Yes, implicit in the study. The comparison of the A/C Enzymatic Vitamin B6 Assay to the ALPCO Vitamin B6 REA assay is inherently a standalone performance study. The algorithm (assay) generates a quantitative value, which is then directly compared to the values generated by the predicate assay. There is no "human-in-the-loop" component for the measurement itself.

7. Type of Ground Truth Used

The "ground truth" for this comparative study was the results obtained from the predicate device (ALPCO Vitamin B6 REA assay). The new device's performance was evaluated by its agreement with these predicate device results. This is a common approach for IVD devices demonstrating substantial equivalence.

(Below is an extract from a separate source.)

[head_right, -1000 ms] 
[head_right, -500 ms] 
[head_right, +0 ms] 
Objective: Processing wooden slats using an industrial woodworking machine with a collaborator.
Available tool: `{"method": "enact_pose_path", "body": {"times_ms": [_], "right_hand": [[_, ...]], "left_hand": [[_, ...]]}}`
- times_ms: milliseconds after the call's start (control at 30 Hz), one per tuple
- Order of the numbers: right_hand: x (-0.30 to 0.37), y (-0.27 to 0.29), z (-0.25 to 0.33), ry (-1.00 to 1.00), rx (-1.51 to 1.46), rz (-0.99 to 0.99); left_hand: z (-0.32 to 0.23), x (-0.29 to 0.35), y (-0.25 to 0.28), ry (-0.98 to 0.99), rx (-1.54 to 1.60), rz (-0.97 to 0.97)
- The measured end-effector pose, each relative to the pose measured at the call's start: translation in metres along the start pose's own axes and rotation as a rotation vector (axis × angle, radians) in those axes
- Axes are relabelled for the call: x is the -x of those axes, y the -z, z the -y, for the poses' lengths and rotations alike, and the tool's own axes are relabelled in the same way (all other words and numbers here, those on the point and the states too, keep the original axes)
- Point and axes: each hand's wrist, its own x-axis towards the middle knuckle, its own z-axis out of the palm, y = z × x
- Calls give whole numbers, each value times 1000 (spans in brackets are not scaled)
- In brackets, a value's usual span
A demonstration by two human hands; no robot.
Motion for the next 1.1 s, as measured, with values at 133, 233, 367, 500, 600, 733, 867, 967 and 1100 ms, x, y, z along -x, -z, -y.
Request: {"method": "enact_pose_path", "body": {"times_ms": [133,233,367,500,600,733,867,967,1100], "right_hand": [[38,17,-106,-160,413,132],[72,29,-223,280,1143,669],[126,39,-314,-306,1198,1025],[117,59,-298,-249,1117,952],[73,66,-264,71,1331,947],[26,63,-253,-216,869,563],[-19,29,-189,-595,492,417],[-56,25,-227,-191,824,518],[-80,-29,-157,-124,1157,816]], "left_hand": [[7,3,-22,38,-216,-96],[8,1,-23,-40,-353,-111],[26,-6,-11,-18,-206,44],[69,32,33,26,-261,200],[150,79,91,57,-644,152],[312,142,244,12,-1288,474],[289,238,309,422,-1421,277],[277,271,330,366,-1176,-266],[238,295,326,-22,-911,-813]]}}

8. Sample Size for the Training Set

The 510(k) summary does not explicitly mention a "training set" in the context of machine learning, as this is a biochemical assay, not an AI/ML algorithm that requires training data in the typical sense. The assay is developed based on biochemical principles and optimized through research and development, but there's no data provided about a distinct "training set" for an algorithm.

9. How the Ground Truth for the Training Set Was Established

As noted above, the concept of a "training set" for establishing "ground truth" is not directly applicable in the summary provided for this type of enzymatic assay. The assay's analytical characteristics and performance are based on its underlying biochemical mechanism and empirical validation, rather than learning from a labeled training dataset.